**Task details**
Go through the listing below and state how many lines hold the word "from", giving only the number.

**Material shown**
--- START ---

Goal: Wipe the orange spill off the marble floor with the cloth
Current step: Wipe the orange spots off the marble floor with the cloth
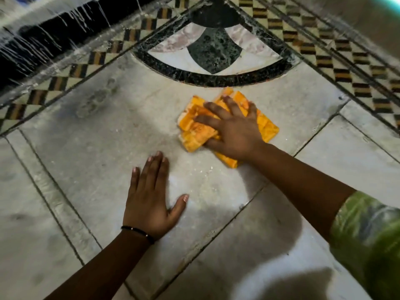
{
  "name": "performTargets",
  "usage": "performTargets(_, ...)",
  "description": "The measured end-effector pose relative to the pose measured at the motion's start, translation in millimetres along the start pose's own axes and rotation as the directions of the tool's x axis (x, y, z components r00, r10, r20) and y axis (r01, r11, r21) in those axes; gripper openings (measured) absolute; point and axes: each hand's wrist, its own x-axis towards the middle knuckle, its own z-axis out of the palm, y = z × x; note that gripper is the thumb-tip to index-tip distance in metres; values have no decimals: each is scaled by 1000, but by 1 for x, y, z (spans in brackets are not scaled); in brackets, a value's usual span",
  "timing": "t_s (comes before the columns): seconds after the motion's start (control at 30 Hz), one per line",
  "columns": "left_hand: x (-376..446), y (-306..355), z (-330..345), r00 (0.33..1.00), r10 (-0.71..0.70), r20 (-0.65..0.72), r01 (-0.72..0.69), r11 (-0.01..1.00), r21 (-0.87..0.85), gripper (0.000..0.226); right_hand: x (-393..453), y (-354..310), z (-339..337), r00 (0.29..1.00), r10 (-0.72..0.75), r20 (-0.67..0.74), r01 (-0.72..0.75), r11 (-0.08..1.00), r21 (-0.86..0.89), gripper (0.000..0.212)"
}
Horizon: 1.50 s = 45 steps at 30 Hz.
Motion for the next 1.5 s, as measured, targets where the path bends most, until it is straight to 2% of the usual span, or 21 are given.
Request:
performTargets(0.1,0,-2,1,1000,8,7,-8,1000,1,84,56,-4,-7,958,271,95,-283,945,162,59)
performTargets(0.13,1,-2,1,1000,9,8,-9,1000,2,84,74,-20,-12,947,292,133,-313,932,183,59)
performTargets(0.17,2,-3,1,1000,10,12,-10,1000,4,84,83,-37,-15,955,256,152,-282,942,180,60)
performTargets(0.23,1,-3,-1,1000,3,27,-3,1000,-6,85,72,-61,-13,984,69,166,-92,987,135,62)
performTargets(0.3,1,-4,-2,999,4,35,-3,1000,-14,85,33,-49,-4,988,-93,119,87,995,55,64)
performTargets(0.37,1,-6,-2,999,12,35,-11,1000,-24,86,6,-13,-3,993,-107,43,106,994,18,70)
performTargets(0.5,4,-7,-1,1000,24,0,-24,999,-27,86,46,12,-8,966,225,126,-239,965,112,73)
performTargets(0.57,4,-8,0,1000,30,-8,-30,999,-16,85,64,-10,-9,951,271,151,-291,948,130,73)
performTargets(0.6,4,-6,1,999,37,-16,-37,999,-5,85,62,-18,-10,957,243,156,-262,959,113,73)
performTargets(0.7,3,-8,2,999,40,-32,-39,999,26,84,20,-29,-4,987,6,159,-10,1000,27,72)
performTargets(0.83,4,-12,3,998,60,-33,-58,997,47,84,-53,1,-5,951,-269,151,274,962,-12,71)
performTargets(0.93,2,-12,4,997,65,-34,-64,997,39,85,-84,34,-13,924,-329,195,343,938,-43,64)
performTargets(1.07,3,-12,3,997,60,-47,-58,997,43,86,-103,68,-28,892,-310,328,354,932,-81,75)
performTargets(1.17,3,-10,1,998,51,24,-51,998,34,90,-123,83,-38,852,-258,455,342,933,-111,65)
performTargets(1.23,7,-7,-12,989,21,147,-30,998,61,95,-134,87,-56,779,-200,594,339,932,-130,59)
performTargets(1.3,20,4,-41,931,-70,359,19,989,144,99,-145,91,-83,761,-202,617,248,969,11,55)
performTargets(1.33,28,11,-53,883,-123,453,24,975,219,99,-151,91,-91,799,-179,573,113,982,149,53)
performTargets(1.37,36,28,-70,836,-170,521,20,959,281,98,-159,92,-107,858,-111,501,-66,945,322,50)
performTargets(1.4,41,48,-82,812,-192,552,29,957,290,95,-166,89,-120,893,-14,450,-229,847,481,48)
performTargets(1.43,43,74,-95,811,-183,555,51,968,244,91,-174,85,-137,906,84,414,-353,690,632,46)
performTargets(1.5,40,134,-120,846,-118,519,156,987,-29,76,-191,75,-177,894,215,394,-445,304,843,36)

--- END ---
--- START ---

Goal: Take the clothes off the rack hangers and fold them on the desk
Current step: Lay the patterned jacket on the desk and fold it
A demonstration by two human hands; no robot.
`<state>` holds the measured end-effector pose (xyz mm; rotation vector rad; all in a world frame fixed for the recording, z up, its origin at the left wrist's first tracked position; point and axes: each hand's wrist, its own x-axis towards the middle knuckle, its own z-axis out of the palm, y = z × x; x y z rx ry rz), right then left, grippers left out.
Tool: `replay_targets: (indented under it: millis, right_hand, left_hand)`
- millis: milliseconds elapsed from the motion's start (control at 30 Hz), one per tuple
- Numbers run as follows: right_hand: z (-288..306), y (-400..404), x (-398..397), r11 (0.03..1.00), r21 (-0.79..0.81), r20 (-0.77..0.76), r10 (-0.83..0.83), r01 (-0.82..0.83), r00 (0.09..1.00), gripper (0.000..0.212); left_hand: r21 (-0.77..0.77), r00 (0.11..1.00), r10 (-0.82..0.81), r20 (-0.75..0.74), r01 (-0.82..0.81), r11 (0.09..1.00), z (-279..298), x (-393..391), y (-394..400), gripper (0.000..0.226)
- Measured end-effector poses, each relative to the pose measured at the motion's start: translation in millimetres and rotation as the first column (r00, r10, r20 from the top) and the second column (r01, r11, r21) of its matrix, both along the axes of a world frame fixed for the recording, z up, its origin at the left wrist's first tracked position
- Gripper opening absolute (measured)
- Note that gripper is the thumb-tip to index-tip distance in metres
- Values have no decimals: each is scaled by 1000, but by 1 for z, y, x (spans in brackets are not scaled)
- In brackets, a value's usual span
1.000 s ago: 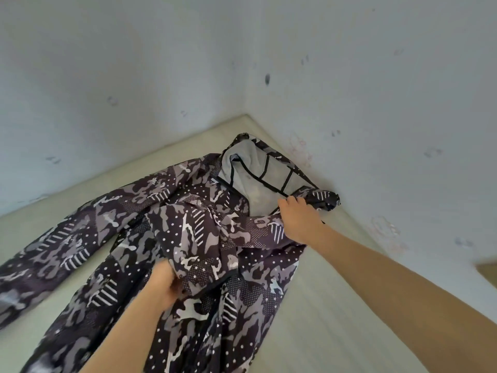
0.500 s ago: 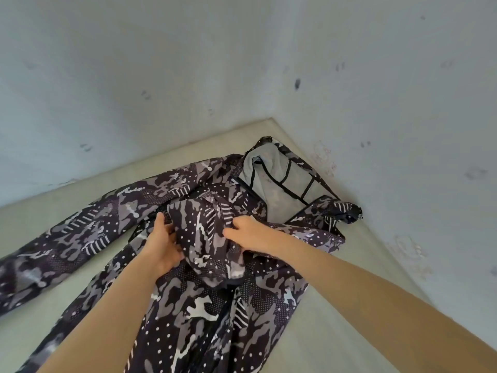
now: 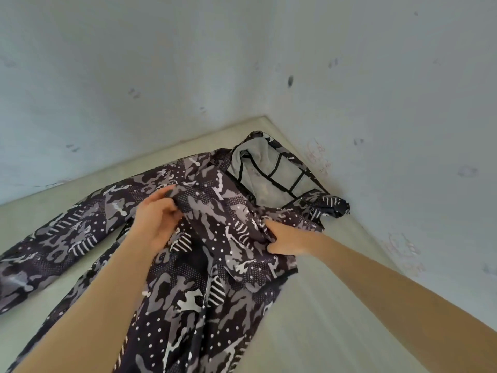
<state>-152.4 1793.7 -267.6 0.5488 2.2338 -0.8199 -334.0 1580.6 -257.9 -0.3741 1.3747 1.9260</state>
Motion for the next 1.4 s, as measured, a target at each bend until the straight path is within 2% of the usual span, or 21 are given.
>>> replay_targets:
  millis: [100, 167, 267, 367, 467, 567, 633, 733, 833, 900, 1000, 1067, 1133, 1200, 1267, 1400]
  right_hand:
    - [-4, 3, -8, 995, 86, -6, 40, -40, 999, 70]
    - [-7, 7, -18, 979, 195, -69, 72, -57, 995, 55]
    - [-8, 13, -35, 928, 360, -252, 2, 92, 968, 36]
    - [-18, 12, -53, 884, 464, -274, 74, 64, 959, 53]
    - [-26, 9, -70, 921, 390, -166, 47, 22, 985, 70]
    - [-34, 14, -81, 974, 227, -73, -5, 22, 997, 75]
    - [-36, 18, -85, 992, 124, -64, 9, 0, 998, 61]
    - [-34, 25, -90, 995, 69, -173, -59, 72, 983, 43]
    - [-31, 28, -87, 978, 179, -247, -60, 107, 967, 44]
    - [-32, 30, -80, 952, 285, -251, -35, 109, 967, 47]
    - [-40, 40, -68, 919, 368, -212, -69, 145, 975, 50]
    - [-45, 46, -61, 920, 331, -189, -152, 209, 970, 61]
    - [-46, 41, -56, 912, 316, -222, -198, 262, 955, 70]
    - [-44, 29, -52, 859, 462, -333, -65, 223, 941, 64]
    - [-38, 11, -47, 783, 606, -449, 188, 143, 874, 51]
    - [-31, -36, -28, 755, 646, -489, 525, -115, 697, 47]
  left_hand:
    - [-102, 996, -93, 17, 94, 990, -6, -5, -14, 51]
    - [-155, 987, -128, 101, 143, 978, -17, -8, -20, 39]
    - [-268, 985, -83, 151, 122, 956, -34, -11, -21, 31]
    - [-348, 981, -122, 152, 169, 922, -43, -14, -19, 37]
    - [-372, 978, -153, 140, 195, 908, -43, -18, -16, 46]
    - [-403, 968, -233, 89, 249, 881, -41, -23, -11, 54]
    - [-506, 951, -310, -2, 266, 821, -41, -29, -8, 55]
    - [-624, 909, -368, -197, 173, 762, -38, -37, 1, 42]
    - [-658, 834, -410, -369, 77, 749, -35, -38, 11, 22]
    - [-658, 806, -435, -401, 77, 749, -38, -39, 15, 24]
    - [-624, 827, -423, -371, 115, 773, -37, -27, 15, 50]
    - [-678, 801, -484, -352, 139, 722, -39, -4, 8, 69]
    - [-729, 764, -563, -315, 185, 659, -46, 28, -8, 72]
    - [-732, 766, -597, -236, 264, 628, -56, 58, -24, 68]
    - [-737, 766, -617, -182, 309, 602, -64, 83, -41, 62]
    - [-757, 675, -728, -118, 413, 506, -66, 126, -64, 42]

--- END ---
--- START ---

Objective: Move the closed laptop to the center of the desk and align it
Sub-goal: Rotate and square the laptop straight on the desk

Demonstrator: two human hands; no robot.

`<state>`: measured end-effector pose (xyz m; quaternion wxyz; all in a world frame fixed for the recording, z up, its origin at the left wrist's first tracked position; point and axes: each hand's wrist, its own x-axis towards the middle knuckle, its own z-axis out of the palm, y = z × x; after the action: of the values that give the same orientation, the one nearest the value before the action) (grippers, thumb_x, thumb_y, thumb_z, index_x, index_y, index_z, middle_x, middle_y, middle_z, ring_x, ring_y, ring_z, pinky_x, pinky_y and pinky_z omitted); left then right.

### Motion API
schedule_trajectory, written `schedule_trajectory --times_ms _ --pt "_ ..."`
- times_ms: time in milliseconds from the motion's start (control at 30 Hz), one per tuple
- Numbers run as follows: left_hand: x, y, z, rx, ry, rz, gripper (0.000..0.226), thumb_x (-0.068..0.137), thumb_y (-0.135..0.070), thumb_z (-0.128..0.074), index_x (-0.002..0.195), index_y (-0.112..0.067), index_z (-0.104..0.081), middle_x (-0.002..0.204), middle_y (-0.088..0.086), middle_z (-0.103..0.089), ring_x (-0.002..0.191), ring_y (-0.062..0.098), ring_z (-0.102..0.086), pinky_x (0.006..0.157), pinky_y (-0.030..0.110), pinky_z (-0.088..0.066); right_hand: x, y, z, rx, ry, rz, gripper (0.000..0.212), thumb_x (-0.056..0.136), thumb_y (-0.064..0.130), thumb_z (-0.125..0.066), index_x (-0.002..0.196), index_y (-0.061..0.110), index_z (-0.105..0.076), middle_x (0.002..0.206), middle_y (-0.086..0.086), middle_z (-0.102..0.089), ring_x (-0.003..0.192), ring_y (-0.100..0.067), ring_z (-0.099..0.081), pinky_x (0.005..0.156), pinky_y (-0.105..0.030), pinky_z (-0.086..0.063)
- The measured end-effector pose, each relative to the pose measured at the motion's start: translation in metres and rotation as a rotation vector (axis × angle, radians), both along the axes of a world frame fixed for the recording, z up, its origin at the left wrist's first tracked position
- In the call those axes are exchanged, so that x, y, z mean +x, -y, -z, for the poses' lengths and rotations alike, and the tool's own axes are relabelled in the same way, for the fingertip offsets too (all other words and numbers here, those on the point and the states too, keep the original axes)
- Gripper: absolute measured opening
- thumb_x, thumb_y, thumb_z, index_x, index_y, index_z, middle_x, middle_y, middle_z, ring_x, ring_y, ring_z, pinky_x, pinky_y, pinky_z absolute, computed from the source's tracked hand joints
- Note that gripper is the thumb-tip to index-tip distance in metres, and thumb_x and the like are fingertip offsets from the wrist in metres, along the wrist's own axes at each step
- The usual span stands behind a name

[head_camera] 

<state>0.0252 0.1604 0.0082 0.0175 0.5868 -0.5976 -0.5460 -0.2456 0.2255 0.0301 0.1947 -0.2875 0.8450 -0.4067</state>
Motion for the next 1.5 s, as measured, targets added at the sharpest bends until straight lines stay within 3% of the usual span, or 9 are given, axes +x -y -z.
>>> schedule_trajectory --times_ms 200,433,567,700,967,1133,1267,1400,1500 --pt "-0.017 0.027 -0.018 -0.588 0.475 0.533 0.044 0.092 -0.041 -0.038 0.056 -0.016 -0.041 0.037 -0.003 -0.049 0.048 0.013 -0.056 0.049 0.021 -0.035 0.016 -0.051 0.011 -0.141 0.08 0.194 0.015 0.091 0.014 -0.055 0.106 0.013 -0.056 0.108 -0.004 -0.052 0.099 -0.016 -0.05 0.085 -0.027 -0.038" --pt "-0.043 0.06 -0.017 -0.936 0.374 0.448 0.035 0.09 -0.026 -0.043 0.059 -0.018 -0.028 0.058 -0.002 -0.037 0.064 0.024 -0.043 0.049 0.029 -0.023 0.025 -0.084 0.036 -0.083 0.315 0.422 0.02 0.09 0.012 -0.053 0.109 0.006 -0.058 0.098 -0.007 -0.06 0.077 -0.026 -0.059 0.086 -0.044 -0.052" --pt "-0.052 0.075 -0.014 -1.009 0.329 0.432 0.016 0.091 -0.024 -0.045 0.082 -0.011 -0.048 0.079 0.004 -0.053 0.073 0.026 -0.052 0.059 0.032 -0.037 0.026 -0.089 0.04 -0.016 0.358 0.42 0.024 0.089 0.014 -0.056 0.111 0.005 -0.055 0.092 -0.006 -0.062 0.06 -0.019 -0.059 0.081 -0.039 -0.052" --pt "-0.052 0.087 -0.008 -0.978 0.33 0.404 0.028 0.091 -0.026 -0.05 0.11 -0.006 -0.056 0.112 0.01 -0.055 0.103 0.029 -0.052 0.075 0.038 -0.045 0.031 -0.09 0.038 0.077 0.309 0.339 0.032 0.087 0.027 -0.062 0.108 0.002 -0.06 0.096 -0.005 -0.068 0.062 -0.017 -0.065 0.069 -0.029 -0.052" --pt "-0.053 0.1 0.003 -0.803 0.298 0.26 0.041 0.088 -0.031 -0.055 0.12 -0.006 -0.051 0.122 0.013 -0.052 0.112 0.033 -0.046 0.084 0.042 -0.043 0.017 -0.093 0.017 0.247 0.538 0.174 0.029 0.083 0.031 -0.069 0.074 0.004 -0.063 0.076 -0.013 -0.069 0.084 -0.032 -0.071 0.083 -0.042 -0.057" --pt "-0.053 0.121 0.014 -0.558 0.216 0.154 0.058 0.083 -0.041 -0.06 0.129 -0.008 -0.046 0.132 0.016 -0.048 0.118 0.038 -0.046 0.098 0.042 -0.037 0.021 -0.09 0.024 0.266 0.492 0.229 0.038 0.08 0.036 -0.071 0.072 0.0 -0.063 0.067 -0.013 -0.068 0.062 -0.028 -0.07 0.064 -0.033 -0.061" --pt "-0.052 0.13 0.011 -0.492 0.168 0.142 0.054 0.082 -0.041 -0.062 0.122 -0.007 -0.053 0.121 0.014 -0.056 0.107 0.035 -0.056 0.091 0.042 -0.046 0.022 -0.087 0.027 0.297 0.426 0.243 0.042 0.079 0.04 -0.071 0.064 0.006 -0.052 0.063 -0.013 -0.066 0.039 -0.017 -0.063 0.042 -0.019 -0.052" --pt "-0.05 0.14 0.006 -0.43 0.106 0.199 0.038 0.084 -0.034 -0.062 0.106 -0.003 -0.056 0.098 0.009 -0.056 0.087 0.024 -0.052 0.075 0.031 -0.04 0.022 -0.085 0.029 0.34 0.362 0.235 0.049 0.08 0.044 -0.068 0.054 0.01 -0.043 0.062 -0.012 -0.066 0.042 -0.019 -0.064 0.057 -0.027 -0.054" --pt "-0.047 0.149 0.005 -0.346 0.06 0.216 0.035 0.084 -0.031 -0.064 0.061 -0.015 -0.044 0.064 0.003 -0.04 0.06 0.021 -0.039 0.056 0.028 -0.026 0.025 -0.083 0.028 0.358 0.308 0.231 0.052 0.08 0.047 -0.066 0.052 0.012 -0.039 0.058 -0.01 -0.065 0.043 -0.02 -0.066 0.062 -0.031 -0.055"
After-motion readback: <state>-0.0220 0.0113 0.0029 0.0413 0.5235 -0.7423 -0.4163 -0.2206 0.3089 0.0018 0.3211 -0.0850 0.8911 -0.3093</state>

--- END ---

**Solution to the problem**
5